Por sua vez, as editoras e as livrarias que estão vendendo conteúdo digital estão, até o momento, preferindo o formato e-pub, e não o formato proprietário do Kindle. Isso não é um problema muito significativo, pois o livro já digitalizado pode ser facilmente “transplantado” para os diferentes formatos e ao uso de diferentes sistemas de gerenciamento de direitos autorais (DRM).
Nessas condições, veremos como prosseguem as tratativas da Amazon com as editoras brasileiras.
Caro Felipe Lindoso,
Corro o risco de chover no molhado ao afirmar aqui, sem receio de recorrer a chavão, que o blog O Xis do Problema representa uma preciosa oportunidade de informação e comunicação sobre o comportamento do mercado editoral – o que inclui a produção literária, razão de ser do mercado, que envolte também a ganância de certas editoras e distribuidoras de livros.
Mesmo que a rede de comunicação disponha de outros instrumentos de informação e expressão editorial, a sua mais recente iniciativa, este blog, oferece no mínimo um diferencial importante: a experiência do empreendedor como autor, editor e gestor.
A tentativa da Amazon em formar dumping (conclusão sua com a qual concordo) confirma que a vigilância sobre o mercado nunca é demais – é preciso estar atento e forte, como cantávamos na juventude.
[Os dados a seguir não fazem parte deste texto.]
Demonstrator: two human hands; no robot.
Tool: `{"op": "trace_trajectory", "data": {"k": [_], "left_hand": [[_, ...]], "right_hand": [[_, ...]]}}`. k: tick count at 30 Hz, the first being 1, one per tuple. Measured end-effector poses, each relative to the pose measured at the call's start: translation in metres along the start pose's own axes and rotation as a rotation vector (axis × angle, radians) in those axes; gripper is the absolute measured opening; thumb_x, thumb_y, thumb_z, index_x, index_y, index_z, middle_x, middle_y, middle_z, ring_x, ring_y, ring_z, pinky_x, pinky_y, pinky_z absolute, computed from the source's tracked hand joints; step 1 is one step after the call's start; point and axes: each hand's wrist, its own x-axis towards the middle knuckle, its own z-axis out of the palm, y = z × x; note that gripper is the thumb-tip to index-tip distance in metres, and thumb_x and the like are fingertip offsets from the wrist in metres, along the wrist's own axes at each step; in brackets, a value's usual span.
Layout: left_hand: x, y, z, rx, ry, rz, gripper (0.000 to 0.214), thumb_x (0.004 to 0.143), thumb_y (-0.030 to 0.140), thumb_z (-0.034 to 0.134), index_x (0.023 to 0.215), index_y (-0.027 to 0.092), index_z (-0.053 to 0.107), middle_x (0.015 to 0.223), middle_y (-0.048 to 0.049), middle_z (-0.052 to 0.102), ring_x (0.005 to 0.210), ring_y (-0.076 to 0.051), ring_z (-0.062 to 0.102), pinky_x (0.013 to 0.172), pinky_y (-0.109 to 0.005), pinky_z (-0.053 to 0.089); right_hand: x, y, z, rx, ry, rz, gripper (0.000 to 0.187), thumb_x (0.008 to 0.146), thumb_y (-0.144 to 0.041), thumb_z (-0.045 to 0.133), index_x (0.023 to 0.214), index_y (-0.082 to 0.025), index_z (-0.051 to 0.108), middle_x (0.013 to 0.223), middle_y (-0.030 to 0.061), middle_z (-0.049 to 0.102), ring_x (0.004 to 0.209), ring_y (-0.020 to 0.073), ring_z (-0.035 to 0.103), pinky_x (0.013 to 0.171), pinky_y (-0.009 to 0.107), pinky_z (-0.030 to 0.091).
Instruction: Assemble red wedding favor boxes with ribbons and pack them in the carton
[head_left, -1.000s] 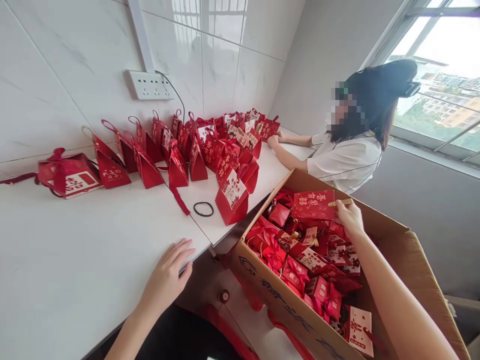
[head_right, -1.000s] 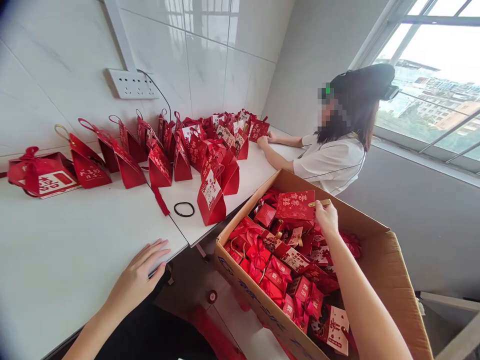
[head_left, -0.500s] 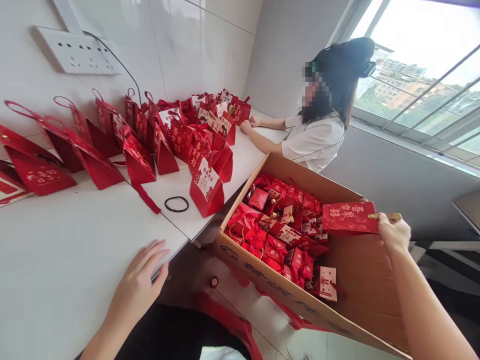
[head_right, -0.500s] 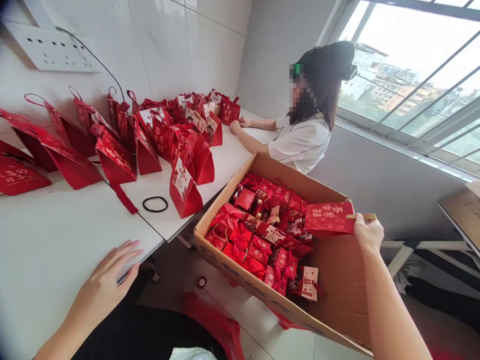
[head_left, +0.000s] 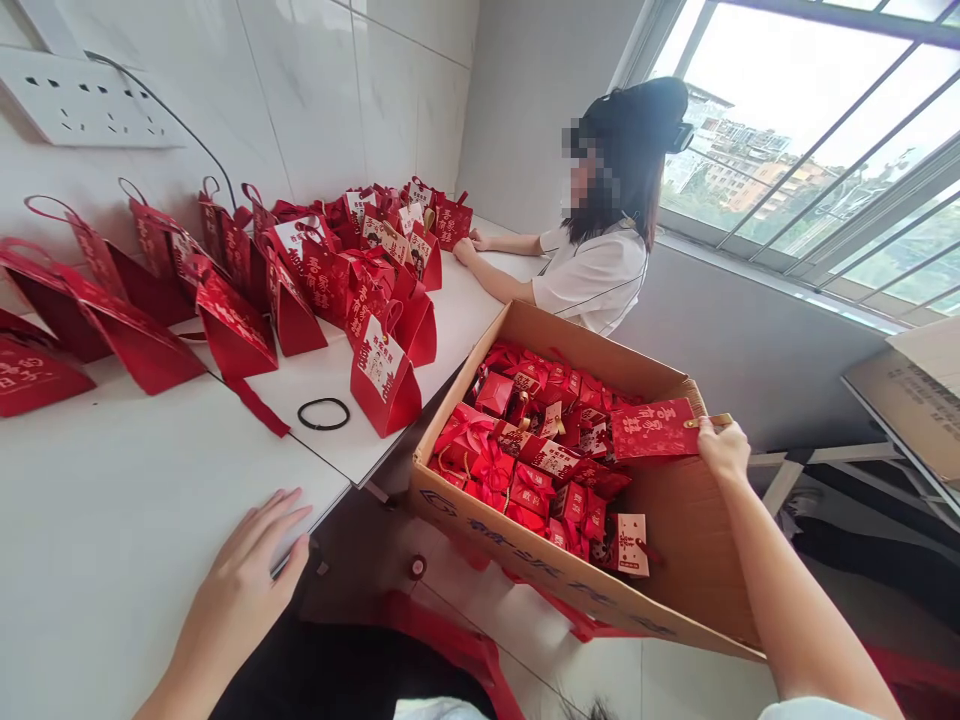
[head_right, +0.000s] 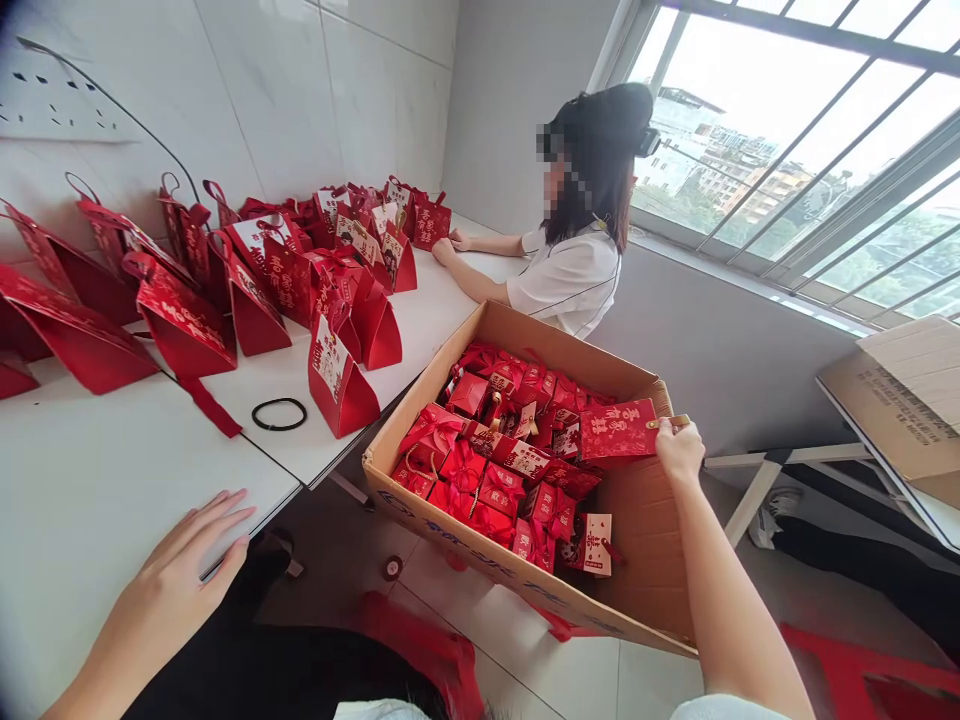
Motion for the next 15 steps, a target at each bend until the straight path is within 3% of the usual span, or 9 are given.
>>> {"op": "trace_trajectory", "data": {"k": [4, 10, 15], "left_hand": [[-0.001, -0.003, 0.000, 0.055, 0.023, 0.038, 0.028, 0.090, 0.030, 0.040, 0.110, 0.020, 0.056, 0.117, -0.0075, 0.064, 0.109, -0.027, 0.061, 0.094, -0.040, 0.050], [-0.001, -0.005, 0.002, 0.083, 0.092, 0.048, 0.026, 0.088, 0.031, 0.043, 0.105, 0.022, 0.059, 0.112, -0.0048, 0.067, 0.102, -0.024, 0.065, 0.087, -0.036, 0.054], [-0.001, -0.006, 0.001, 0.065, 0.124, 0.034, 0.022, 0.087, 0.028, 0.046, 0.101, 0.023, 0.062, 0.110, -0.0041, 0.069, 0.099, -0.021, 0.067, 0.084, -0.033, 0.057]], "right_hand": [[0.001, -0.029, 0.029, 0.190, -0.059, 0.131, 0.021, 0.090, -0.031, 0.057, 0.102, -0.013, 0.060, 0.102, 0.0053, 0.063, 0.091, 0.0175, 0.061, 0.081, 0.038, 0.051], [-0.001, -0.085, 0.083, 0.562, -0.167, 0.239, 0.027, 0.092, -0.032, 0.055, 0.111, -0.014, 0.058, 0.107, 0.0065, 0.062, 0.090, 0.0173, 0.063, 0.077, 0.036, 0.054], [-0.019, -0.132, 0.128, 0.772, -0.265, 0.341, 0.031, 0.091, -0.032, 0.056, 0.117, -0.015, 0.055, 0.113, 0.0077, 0.060, 0.094, 0.0187, 0.062, 0.079, 0.038, 0.054]]}}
Como não disponho da mesma formação editorial que você, corro aqui mais um risco, o de ser ingênuo, e pergunto como funciona o “agenciamento” editorial de que fala o blog; e o que pode esperar um país como “convidado de honra” de uma promoção na área – seria um convite a patrocinar o evento?
Enfim, a minha disposição é a de investigar o X do problema.
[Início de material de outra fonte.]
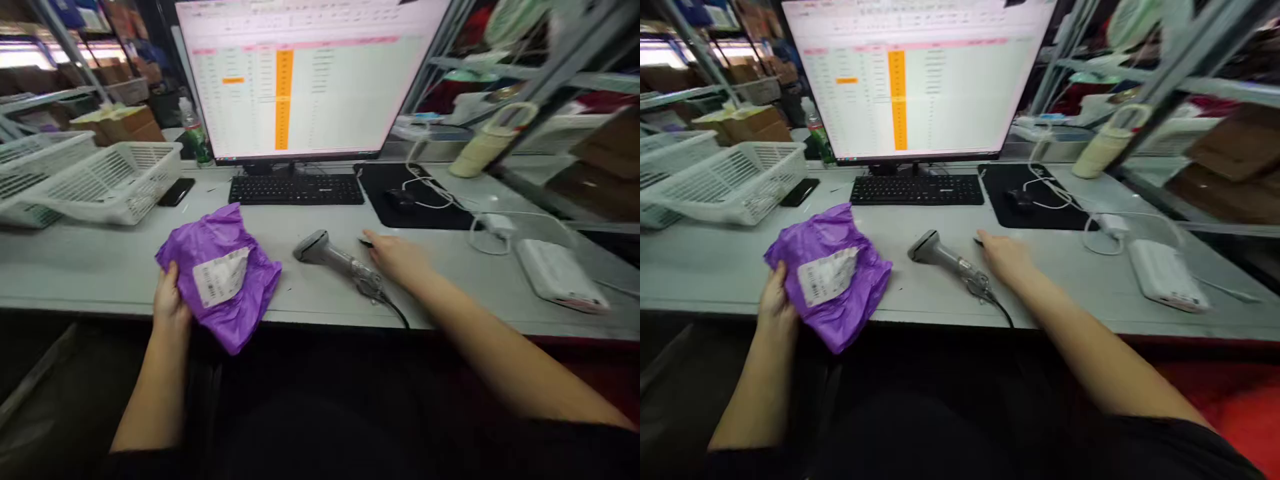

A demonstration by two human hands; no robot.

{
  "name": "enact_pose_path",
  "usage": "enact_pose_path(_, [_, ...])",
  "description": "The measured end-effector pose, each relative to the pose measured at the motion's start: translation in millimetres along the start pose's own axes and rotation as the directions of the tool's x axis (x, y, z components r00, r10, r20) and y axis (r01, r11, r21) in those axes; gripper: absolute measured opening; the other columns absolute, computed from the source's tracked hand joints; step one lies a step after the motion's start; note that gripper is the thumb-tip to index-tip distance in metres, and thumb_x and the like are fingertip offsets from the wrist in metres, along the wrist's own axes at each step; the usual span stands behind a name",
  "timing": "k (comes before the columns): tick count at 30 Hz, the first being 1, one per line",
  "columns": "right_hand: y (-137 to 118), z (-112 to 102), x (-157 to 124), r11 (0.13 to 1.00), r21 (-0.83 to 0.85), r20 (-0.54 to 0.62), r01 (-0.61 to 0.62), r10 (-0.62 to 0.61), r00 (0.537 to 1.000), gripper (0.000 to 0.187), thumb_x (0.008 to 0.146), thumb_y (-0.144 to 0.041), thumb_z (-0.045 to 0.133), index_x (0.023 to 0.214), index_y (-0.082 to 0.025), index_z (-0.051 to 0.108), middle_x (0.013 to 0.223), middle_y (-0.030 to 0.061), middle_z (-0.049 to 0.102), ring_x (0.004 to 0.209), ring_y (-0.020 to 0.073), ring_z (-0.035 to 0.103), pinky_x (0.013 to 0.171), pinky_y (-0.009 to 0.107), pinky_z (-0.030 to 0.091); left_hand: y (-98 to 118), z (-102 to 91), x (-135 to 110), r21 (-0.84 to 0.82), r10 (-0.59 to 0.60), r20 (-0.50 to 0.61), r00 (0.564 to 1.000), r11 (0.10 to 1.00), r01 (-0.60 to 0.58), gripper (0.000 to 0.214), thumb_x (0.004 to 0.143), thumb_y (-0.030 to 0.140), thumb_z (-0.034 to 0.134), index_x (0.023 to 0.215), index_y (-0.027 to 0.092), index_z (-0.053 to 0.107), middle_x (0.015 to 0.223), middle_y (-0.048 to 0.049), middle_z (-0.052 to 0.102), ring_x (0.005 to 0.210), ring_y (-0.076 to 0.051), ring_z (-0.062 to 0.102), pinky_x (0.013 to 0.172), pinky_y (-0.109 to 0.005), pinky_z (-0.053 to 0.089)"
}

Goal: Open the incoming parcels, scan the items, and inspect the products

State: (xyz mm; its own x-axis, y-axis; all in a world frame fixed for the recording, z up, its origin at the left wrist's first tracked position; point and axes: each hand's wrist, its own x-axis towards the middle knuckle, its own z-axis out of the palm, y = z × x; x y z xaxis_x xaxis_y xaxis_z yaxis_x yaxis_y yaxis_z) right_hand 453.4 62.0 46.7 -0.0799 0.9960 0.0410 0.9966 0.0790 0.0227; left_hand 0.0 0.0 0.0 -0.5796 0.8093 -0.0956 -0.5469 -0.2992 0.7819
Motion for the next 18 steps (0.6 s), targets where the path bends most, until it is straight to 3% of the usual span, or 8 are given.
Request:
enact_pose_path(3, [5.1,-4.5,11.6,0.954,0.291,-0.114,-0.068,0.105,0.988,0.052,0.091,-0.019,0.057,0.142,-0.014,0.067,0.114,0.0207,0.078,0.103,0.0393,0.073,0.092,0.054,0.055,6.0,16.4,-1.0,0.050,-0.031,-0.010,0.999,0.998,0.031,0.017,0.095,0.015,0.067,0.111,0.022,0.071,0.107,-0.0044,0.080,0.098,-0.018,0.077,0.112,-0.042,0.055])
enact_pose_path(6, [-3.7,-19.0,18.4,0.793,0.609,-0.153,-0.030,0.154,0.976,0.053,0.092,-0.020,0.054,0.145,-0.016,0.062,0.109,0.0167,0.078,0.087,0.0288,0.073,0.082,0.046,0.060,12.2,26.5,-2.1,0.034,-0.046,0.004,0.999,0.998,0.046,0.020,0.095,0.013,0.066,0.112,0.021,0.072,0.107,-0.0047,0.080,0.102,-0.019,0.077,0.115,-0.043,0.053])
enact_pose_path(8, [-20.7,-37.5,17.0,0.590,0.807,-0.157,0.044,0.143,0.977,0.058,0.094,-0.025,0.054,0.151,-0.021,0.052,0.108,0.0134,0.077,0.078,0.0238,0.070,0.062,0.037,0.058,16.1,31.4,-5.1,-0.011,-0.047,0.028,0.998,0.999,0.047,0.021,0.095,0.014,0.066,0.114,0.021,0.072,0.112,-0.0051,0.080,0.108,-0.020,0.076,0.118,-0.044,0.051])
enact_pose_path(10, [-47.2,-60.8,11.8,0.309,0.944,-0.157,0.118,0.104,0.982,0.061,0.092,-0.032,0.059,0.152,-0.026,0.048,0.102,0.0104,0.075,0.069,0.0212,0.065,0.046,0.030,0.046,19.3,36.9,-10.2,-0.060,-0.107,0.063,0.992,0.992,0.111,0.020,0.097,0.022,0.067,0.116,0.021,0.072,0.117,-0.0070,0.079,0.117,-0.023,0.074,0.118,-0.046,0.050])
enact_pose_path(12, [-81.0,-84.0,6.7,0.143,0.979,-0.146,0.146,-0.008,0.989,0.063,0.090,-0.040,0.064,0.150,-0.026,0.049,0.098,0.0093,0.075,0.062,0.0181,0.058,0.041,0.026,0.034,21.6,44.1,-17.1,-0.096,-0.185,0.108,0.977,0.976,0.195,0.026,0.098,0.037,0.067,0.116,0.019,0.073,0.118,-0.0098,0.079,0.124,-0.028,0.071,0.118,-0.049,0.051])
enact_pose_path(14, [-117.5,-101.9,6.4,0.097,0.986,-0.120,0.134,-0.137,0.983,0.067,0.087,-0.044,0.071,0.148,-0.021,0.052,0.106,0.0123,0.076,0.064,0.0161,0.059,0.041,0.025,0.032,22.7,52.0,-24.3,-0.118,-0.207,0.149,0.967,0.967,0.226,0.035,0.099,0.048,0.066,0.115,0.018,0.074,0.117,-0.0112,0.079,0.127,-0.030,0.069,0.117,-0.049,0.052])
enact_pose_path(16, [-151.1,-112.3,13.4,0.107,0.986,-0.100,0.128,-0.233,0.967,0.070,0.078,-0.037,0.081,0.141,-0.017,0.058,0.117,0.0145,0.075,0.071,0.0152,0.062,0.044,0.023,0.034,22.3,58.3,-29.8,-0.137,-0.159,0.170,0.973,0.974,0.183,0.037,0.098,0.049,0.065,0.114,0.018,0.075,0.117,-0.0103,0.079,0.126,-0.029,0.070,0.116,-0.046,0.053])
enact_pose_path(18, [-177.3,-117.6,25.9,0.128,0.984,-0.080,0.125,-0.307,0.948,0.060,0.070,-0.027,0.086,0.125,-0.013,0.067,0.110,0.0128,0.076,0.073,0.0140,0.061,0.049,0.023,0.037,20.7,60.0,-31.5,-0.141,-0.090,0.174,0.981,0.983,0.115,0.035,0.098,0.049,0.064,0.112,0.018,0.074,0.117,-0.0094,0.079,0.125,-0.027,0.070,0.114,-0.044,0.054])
Receba cumprimentos de minha parte e votos de êxito no mais recente empreendimento.
AC Scartezini
Scarta,
Obrigado pelo comentário. Alguns desses pontos que você levanta – Frankfurt inclusive – serão objeto de reflexões mais adiante.
O modelo de “agenciamento”, como estão chamando lá nos EUA, é parecido com o do “preço fixo” do editor. No caso, o editor fixa o preço do livro digital e paga à Amazon o desconto negociado. No esquema anterior a Amazon comprava com o desconto que tinha como distribuidor, mas se reservava o direito dela mesma fixar o preço, mesmo que nessa operação resultasse um preço ao consumidor final menor que o que ela tinha pago à editora. Ainda é usado com editoras menores, mas está sendo progressivamente abandonado. Na verdade a Amazon usou essa forma de dumping quando tinha praticamente um monopólio dos e-books e queria promover o seu e-reader, o Kindle.
Obrigado pelo esclarecimento sobre o agenciamento, Felipe; e o que deve esperar o convidado de honra de uma feira de livro, pedido de patrocínio?
Scarta
Scarta
Isso será o tema de vários posts. Aguarde.
Quando o governo brasileiro e mais escolas/universidades aderirem aos e-readers e tablets, o mercado de livros entrará numa nova fase. Falta pouco, caminhamos para esse novo cenário e essa mudança é totalmente previsível, só não vê quem não quer. Um país de leitores, mas sem e-readers, assim começa uma nova história.